En la audiencia se mencionó también que Muñoz le habría dicho al menor que si le contaba a alguien, el único perjudicado sería él, por sus deseos de convertirse en sacerdote. La víctima denunció este hecho en la Oficina de Denuncias del Arzobispado, el pasado 1 de junio.

En enero pasado, el excanciller reconoció, en la Oficina Pastoral de Denuncias del Arzobispado de Santiago (Opade), dos denuncias de las cinco que se le imputan. Fue suspendido de sus labores pastorales y de la parroquia Jesús de Nazareth. Aquello habría ocurrido posterior a un enfrentamiento con los familiares de uno de sus sobrinos. “Es efectivo que se enteraron, por las denuncias de una de las familiares de uno de los tres sobrinos a finales de diciembre. Ahí es donde ocurre el encuentro con la familia, y luego el sacerdote se autodenuncia”.

El abogado Gabriel Enríquez, defensor de Muñoz, manifestó que “el sacerdote, en general, está tranquilo, desde la perspectiva que por fin podemos enfrentar ya esta situación. Hay una carga emocional no menor, que además se ha prolongado por mucho tiempo”.
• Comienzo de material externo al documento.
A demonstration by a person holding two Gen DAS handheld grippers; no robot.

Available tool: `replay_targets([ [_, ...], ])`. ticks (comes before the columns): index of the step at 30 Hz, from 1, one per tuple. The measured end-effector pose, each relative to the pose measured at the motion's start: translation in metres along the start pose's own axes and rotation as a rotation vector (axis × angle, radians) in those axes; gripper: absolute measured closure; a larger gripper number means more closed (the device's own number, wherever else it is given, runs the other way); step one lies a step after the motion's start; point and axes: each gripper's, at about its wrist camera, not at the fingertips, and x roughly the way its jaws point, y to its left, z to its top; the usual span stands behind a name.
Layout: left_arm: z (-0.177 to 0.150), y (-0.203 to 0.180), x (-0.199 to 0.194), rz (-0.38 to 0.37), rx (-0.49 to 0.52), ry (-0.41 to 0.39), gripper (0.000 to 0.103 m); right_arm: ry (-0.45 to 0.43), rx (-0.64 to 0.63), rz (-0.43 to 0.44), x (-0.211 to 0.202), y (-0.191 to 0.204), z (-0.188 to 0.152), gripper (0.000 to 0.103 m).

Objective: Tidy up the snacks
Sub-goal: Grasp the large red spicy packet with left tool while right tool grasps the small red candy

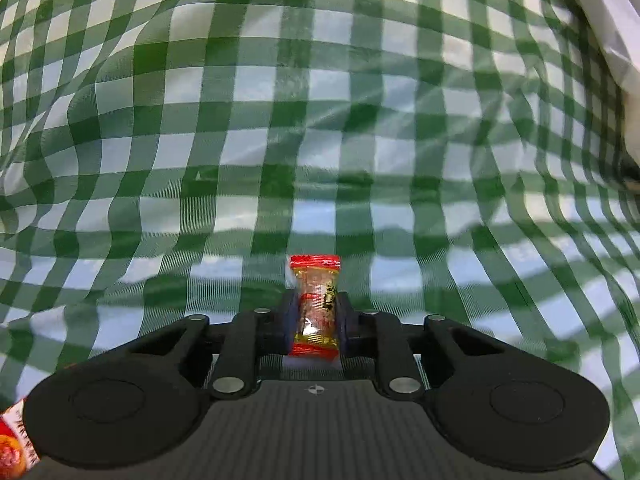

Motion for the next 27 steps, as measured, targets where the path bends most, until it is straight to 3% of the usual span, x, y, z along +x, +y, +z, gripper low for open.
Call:
replay_targets([
  [6, -0.013, 0.003, -0.057, 0.007, -0.032, -0.059, 0.055, -0.057, 0.084, 0.002, -0.063, -0.015, 0.006, 0.084],
  [14, -0.058, 0.004, -0.16, 0.024, -0.091, -0.13, 0.055, -0.086, 0.198, 0.039, -0.205, -0.011, -0.025, 0.084],
  [21, -0.132, 0.008, -0.253, 0.094, -0.144, -0.166, 0.055, -0.083, 0.215, 0.105, -0.335, 0.055, -0.072, 0.084],
  [27, -0.211, 0.026, -0.319, 0.168, -0.217, -0.137, 0.055, -0.046, 0.232, 0.235, -0.418, 0.125, -0.106, 0.084],
])
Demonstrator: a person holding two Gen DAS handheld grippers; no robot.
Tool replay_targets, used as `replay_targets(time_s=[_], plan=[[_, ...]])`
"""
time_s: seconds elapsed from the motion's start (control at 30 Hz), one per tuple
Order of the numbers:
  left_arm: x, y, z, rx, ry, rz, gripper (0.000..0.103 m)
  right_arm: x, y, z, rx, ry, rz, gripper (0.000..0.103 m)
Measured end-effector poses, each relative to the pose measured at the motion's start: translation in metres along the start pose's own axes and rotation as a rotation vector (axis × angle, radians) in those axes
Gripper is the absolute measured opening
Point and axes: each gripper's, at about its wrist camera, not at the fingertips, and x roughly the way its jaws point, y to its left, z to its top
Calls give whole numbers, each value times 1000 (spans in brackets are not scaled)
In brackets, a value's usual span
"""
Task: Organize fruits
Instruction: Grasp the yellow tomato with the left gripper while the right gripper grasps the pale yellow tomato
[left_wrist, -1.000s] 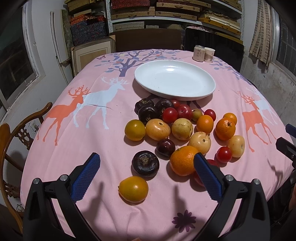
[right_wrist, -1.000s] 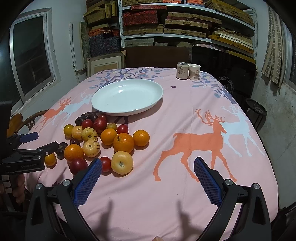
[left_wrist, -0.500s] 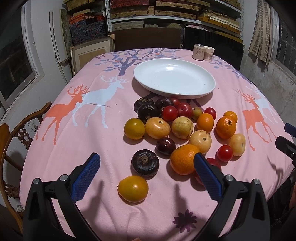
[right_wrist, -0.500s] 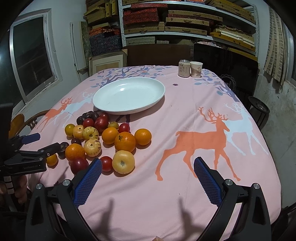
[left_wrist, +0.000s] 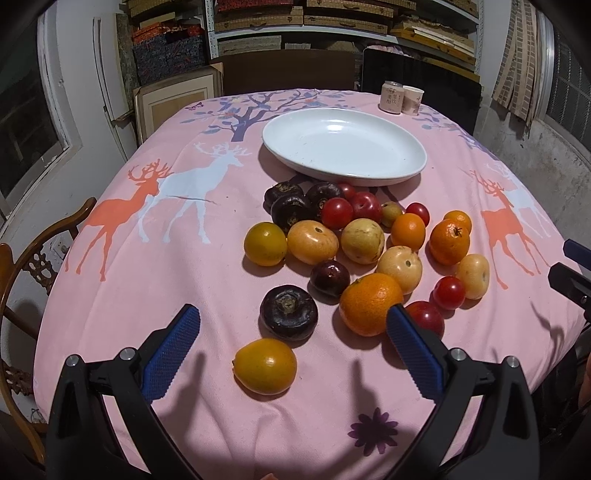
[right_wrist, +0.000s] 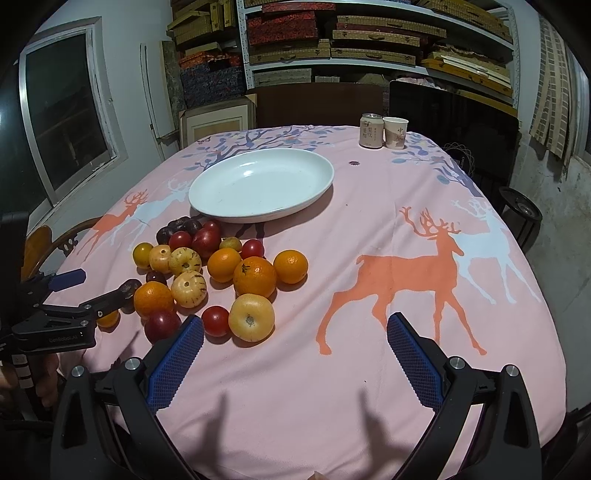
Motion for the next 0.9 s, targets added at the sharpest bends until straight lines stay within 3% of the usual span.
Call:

Frente a los cinco casos de abuso que se le imputan al excanciller, Henríquez dijo que “hay tres hechos que creemos que podemos discutir. Y cuando digo discutir, me refiero a que no los reconocemos, por ahora”.

Decomiso

El día de la detención de Muñoz, el reciente jueves 12, Carabineros también allanó la sede del Arzobispado de Santiago. Según informó La Tercera PM, Emiliano Arias obtuvo acceso a todas las denuncias e investigaciones realizadas desde el año 2007 a la fecha, iniciadas por delitos que afectan la integridad e indemnidad sexual de menores de edad. Serían más de 100 los archivos que el Ministerio Público incautó en la Opade, y que ahora pueden abrir nuevas diligencias.